Jetzt beginnen. Auch wenn in dem moment Sie werden wahrscheinlich begrenzt sein, die Länge und Regelmäßigkeit des Trainings, Sie müssen langsam Hochfahren, vor allem wenn es schon eine lange Zeit, da Sie haben alles getan, mit dieser Muskeln.

Also langsam anfangen, zu lernen, wie es richtig zu tun, und tun, was Sie können für die Zeit. Wenn die Dinge verschoben aus dem Teller später gehen Sie dann Voraus und machen Sie das echte Engagement. Sobald Sie machen, dass Engagement, die Tatsache, dass Sie getan haben, etwas, das den übergang viel einfacher und kann helfen, verhindern, dass die übermäßige Schmerzen, dass kommt mit kopfüber in ein neues Trainingsprogramm.

+71
bhayya jani 05.09.2012, 08:38:20

Ich denke, deine beiden Ziele der Stärke und Konditionierung sind die guten. Sie überlegen, das hinzufügen von Mobilität in die Liste zu einem späteren Zeitpunkt, aber das sind die Grundlagen.

Stärke Zuerst

Generell, Krafttraining sollte Vorrang vor der Klimaanlage, da die Kraft über trägt in Klimaanlage Herausforderungen mehr als eine Klimaanlage trägt in Stärke Herausforderungen. Insbesondere, da haben Sie nicht gearbeitet, Sie haben die großartige Möglichkeit zu tun, ein Neuling lineare progression. Das heißt, durch die Konzentration auf Kraft-vor allen Dingen für eine Weile, können Sie erhebliche Gewinne. Dann können Sie Klimaanlage und andere Ziele, die auf Ihre Programmierung.

Wenn Sie möchten, das zu tun-widmen Sie sich ganz der Stärke für eine Zeit, dann Moderat, dass nach ein paar Monaten, wenn die einfachen Gewinne sind spitz zulaufend--Sie sollte in Starting Strength oder StrongLifts. (Diese Antwort spricht über die geringen Unterschiede zwischen beiden.) Sie sind sowohl feine Programme.

Der Starting Strength wiki - bietet Ihnen das absolute minimum an Informationen, um zu ergreifen auf dem Programm. Der 2. oder 3. edition Buch finden Sie das Programm in vollem Umfang. StrongLifts, wie ich es verstehe, ist komplett durch e-books, E-Mails, und Mehdi ist online-Foren.

Stärke Plus Klimaanlage

Der Alternative Ansatz, der ebenso genial ist hinzuzufügen Klimaanlage arbeiten, um Ihre Stärke Programm. Sie können tun, was Ihre Fantasie anregt: der sprint auf Ihrer off-Tage, schieben Sie eine Prowler am Ende Ihrer Aufhebung der Sitzung, drop von einem CrossFit Fitness-Studio an den Wochenenden...das schöne an der Klimaanlage ist, dass es soll variiert werden. Kreis wieder alle paar Wochen einen benchmark-test (z.B. "wie viele kettlebell clean and jerks kann ich in zehn Minuten?" oder "kann ich tun, sechs 100-meter-sprints ohne Gefühl, wie Sie in eine Mikrowelle gesteckt Erbrochenes?") Ihre Fortschritte zu verfolgen.

Ihre Kraft, der Fortschritt wird stark beeinträchtigt, unter diesem Ansatz.

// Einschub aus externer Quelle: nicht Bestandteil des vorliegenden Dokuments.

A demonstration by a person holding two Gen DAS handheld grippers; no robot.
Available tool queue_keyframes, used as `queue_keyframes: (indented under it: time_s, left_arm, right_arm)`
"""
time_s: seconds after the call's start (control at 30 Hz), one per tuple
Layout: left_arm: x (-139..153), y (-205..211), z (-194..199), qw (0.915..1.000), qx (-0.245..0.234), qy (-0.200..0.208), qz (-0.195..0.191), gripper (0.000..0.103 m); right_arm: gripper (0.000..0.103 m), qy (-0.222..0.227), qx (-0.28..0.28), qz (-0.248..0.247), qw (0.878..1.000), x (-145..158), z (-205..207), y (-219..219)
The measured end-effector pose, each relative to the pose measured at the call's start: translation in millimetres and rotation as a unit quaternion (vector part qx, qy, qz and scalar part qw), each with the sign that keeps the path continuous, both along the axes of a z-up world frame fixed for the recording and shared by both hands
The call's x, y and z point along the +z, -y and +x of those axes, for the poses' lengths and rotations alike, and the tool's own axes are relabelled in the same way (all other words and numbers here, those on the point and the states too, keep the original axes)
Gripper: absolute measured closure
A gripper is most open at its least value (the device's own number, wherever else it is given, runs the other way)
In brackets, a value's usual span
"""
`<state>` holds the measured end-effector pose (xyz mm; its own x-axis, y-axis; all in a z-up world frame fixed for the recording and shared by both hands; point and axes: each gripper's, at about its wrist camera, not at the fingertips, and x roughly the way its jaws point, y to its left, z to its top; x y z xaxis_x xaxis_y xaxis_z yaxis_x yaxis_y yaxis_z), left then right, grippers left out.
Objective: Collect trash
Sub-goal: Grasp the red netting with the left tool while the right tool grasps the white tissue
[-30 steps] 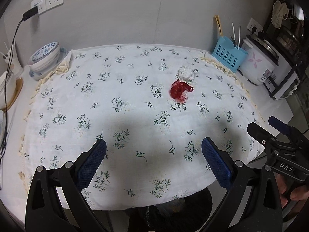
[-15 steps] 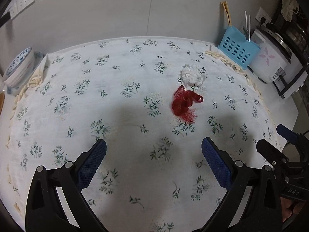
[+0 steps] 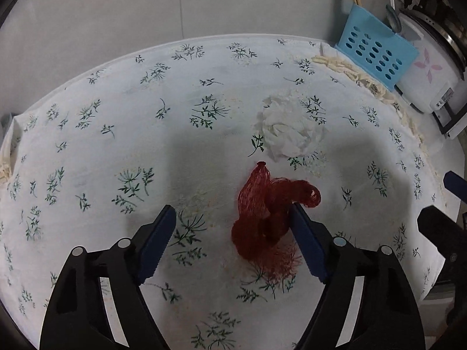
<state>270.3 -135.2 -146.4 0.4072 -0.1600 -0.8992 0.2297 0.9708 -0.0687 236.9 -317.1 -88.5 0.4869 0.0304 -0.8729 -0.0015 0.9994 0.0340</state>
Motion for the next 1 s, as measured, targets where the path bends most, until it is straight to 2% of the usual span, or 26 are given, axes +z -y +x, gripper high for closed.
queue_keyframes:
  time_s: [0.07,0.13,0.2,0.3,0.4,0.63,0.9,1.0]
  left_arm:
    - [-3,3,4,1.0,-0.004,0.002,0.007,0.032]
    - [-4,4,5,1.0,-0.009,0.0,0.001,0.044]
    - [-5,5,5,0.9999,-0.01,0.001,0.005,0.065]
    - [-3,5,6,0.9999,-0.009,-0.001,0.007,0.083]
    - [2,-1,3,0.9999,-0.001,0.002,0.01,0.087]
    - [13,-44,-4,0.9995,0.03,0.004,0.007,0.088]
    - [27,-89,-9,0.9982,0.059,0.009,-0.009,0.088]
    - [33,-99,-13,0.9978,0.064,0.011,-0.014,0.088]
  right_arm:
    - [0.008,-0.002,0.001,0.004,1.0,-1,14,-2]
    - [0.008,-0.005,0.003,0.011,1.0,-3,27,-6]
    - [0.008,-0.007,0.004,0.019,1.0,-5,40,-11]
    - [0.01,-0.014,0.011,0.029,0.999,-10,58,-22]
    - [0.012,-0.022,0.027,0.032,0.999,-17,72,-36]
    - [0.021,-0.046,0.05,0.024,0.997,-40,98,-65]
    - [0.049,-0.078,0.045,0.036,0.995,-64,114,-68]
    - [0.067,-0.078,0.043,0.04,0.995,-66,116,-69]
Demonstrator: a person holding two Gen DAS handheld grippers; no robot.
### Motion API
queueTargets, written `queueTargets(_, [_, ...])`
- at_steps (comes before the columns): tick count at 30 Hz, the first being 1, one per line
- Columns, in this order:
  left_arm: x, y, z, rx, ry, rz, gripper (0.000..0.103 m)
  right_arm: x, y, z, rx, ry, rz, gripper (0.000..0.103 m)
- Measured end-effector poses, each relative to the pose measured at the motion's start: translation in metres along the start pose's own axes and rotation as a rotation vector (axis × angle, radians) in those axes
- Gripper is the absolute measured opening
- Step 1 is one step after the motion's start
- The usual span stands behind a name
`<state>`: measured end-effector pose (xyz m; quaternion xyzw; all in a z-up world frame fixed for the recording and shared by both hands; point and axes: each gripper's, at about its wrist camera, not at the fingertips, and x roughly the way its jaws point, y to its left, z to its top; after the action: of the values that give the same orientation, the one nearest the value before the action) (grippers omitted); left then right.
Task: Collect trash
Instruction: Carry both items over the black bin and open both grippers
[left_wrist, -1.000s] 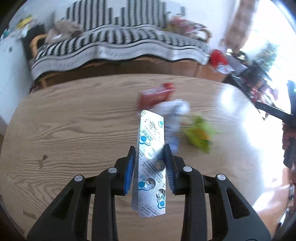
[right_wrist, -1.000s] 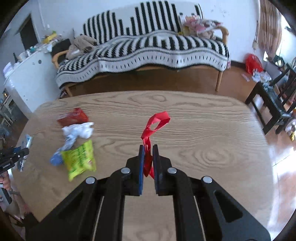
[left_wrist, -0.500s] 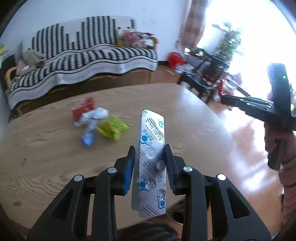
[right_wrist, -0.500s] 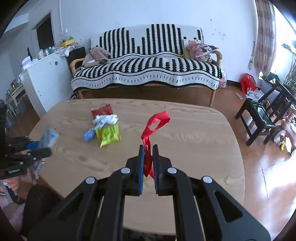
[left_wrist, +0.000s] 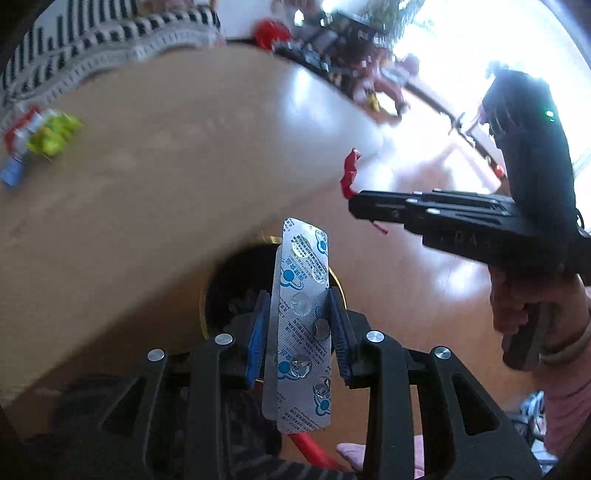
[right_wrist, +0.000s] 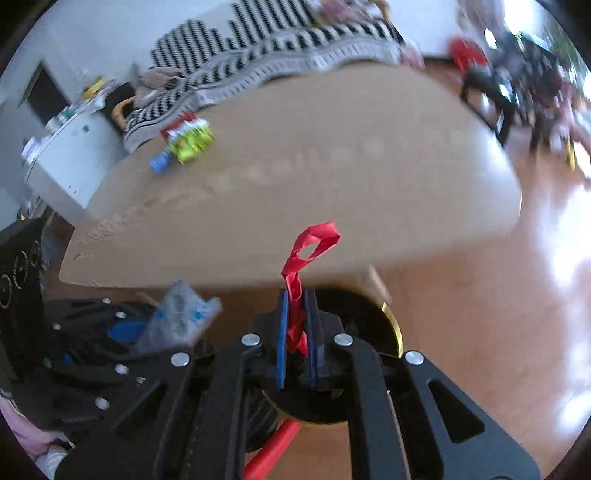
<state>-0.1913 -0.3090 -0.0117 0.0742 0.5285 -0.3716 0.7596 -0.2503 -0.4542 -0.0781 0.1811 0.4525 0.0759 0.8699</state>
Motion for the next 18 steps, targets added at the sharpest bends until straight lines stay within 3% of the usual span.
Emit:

Sie brauchen, um Gewicht hinzufügen, um Ihre Aufzüge weniger oft, und Sie werden nicht in der Lage, um fortzufahren hinzufügen von Gewicht für wie lang. Allerdings werden Sie bleiben schlank und in Form, während es sich langsam immer stärker.

Für einige tiefere Informationen, wie Sie die Struktur Gewichtheben nach verschiedene mögliche Ziele, diese Antwort kann hilfreich sein.